Tarlin berlari meninggalkan ibunya. Tas ransel itu bergoyang di punggung kecilnya. Tarlin enggan jika dalam namanya ada nama orang lain yang sangat asing. Barangkali Sutarji akan menjadi orang yang akan ia benci kelak jika mereka bertemu.
***
“Tiang mau ganti nama, Papuq[3],” kata Tarlin begitu sampai rumah. Neneknya hanya mengerutkan kening tak mengerti. Perempuan itu sudah ringkih, tak mampu lagi bekerja. Ia hanya menunggu Nita pulang dari menjaga toko kelontong Tuaq[4] Idris, juga menanti Herlina dari buruh tembakau, dan Tarlin yang kini cemberut di depannya.
“Ganti nama kenapa, Tatiq[5]?” tanya nenek, lalu menyentuh tangan Tarlin supaya duduk di sampingnya, di ranjang kayu beralaskan tikar.
“Tarlin itu artinya Sutarji dan Herlina. Tiang ndak mau!”

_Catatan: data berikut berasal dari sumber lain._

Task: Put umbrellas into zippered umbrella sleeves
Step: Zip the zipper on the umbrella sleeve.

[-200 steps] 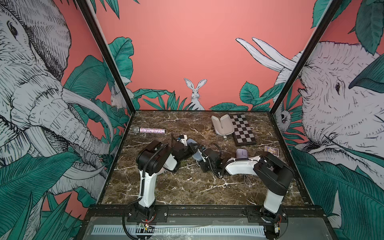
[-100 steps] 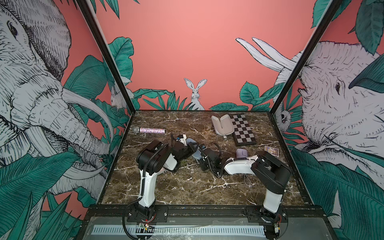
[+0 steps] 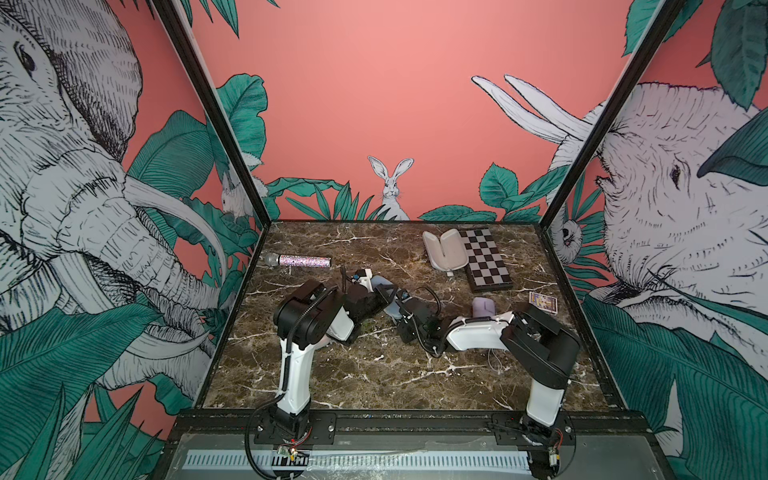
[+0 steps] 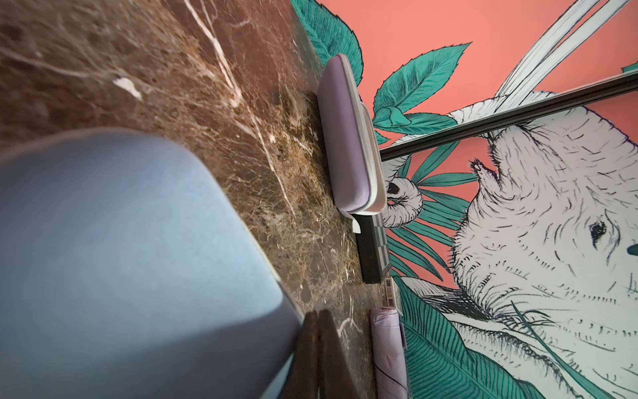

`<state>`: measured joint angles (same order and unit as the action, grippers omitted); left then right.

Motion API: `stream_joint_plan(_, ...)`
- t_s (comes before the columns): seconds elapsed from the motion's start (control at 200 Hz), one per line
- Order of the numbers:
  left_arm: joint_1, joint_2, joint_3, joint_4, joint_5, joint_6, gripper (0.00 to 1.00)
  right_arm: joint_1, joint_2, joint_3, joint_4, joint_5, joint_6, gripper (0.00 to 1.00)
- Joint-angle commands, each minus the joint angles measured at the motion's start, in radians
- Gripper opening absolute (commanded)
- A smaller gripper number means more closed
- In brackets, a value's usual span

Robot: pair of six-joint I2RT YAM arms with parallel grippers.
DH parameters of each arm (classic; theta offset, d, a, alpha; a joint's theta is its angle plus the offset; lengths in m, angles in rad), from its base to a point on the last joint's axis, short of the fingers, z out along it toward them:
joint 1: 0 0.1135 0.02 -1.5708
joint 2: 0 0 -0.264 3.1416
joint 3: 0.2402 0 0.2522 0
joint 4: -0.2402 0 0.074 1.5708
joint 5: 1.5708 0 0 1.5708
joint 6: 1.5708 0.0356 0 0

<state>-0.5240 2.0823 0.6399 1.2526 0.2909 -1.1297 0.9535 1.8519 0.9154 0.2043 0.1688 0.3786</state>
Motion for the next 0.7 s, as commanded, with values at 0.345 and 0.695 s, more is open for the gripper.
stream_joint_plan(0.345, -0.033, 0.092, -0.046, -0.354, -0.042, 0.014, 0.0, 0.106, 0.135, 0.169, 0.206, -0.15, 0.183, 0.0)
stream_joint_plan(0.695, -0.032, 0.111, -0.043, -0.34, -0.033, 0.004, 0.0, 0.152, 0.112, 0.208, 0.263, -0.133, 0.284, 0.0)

“Oh begitu artinya? Papuq baru tahu. Sudah! Ganti saja, Papuq setuju.”
“Tapi, Inaq kayaknya ndak mau.”
“Nanti Papuq yang bicara, kamu pikirkan saja namamu sendiri. Nanti kalau Papuq yang kasih nama, malah jelek. Kamu coba tanya ke gurumu di sekolah, yang artinya bagus. Jangan sampai jadi laki-laki seperti bapakmu,” jelas nenek dengan mata menerawang jauh. Ingatannya menembus batas-batas waktu. Terlempar pada rasa sakit hati yang ditinggalkan oleh mantan menantunya itu. Laki-laki yang membuat Herlina tak menggubris pria mana pun hingga delapan tahun.
***
“Saya itu punya bapak!” Tarlin berteriak dengan mata melotot. Badannya memang kecil, tapi ia tak pernah diam ketika mendengar namanya menjadi bahan ejekan.
“Mana bapakmu? Kalaupun orang bercerai, mereka tetap dikunjungi sama bapaknya! Kamu memang selung-selung araq[6],” ejek salah satu anak berbadan gemuk.
“Hei kalian jangan main-main sama, Tarlin. Dia itu titisan Segara Anak. Kalian lihat gunung Rinjani yang di luar itu ndak?” tanya seorang anak perempuan yang tiba-tiba bicara tanpa diminta. Mereka semua terdiam, mengalihkan pandangan dari lapangan sekolah ke sebuah garis melengkung seperti gunung, nun jauh di sana.